Les différentes auto-évaluations permettent au personnel de garder la bonne distance, les limites sans avoir constamment à prendre un rôle autoritaire. Cette partie de la démarche est particulièrement efficace avec les personnalités limites en institution.
Conclusion

Ainsi, malgré certains paradoxes, l’instauration de l’approche Réalité Thérapie dans une unité de psychiatrie de courte durée, depuis 18 mois, présente déjà de nombreux avantages et ouvre plusieurs voies de changement que ce soit pour les patients qui retrouvent le plaisir de la responsabilisation et passent moins de temps à l’hôpital ou pour le personnel qui se sent plus efficace et plus valorisé.

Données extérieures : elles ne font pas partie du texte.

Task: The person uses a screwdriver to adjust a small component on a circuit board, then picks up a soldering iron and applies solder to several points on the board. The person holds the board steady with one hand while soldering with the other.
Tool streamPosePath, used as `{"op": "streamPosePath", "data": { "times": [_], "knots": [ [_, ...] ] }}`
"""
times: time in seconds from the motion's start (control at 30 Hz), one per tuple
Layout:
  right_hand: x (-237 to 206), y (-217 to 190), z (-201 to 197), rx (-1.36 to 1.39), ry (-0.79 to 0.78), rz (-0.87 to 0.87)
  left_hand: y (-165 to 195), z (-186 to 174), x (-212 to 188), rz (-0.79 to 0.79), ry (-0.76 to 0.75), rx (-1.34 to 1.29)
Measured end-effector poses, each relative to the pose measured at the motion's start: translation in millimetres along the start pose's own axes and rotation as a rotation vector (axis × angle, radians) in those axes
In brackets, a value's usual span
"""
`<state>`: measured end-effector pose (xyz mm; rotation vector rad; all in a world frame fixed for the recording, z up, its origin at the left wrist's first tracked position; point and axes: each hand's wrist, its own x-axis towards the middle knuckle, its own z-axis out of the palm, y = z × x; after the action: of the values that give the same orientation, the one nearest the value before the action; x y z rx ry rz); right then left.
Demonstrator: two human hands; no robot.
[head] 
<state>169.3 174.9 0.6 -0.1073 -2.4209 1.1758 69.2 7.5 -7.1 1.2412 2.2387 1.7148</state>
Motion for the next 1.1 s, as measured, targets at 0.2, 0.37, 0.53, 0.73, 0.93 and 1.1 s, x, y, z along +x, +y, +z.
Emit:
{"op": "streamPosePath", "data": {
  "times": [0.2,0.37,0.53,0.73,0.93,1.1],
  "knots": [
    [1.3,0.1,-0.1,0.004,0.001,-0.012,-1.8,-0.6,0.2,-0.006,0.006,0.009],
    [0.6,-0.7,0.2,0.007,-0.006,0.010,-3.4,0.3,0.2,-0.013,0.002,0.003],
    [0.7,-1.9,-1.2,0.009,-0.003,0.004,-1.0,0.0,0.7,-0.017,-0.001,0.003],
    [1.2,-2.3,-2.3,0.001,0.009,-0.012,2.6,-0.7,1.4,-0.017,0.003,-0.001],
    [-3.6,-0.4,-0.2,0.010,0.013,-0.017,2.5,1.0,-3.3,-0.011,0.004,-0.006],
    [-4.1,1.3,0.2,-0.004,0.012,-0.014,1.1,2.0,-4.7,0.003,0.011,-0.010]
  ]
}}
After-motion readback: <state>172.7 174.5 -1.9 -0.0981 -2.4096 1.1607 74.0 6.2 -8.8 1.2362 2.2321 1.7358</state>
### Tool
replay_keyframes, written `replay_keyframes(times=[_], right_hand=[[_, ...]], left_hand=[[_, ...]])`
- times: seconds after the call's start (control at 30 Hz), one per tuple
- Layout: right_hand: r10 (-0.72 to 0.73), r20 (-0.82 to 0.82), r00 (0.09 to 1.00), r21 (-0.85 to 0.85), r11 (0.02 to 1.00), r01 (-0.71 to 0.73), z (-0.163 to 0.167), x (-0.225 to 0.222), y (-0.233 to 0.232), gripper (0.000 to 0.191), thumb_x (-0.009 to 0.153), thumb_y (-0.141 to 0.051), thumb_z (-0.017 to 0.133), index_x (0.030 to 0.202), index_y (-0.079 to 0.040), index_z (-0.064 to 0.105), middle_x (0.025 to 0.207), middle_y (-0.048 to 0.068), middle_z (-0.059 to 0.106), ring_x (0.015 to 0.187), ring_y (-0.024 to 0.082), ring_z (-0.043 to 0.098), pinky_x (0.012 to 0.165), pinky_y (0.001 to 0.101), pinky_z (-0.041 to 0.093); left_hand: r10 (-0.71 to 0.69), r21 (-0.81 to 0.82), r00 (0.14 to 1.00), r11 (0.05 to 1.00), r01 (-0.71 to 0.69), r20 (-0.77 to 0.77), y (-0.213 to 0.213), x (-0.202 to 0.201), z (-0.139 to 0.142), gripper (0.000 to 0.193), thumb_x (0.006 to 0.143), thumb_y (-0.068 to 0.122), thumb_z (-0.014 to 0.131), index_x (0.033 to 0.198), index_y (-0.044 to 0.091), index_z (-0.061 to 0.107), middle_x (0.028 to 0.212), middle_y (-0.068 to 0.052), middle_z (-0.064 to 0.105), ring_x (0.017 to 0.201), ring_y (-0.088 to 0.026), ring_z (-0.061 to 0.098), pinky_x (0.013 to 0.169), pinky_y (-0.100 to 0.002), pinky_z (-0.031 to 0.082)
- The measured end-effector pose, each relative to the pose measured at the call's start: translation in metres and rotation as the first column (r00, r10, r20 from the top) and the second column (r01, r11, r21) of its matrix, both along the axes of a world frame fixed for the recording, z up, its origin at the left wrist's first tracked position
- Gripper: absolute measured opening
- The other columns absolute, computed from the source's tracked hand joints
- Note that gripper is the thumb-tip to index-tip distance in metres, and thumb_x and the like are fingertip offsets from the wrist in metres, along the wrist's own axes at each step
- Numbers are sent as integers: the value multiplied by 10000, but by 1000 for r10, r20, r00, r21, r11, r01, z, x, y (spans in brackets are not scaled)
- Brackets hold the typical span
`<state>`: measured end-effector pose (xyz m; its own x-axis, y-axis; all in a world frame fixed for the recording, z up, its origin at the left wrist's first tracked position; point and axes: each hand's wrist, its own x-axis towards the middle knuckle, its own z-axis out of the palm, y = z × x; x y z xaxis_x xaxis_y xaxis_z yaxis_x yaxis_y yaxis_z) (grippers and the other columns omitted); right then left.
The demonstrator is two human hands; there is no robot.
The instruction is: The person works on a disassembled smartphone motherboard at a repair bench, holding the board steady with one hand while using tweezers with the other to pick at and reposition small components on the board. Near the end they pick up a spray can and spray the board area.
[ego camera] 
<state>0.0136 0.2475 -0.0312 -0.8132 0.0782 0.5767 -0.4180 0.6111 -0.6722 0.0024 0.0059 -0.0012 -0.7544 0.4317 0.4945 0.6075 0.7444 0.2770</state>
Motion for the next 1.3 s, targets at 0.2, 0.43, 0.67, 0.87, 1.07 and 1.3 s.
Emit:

De plus, cette approche n’est pas incompatible avec d’autres approches plus introspectives si les patients veulent les utiliser parallèlement. Enfin, le suivi externe est facilement faisable en groupe d’apprentissage et en relation d’aide individuelle.

Notre démarche Réalité Thérapie personnelle fut de Vouloir implanter la Réalité Thérapie dans un service de psychiatrie de courte durée et l’utiliser essentiellement auprès des patients ayant des troubles d’adaptation et des dépressions.

Pour ce Faire, nous avons sensibilisé une partie du personnel à cette nouvelle technique de relation d’aide et nous avons utilisé également l’apprentissage des concepts chez les patients. Après cette trop courte période pour être très significative, nous avons constaté des changements intéressants chez les patients et le personnel.

Notre Plan sera de vérifier que l’application systématique de la Réalité Thérapie en milieu psychiatrique pour les patients dépressifs diminuera les rechutes et les durées de séjour de façon significative.

Texte de présentation pour la Certification en Réalité Thérapie à Fredericton (Nouveau-Brunswick) Canada, en août 2002
2002-07-11

* Note de la rédaction
Dre Françoise Debert Viger est psychiatre depuis de nombreuses années et Cheffe du département de psychiatrie au Centre hospitalier et centre de réadaptation Antoine-Labelle situé à l’Annonciation (Québec) Canada. Elle a reçu sa formation en Théorie du Choix / Réalité Thérapie lors d’étapes de formations et de supervisions données principalement par Madame Francine Bélair, membre du corps professoral du William Glasser Institute de Los Angeles.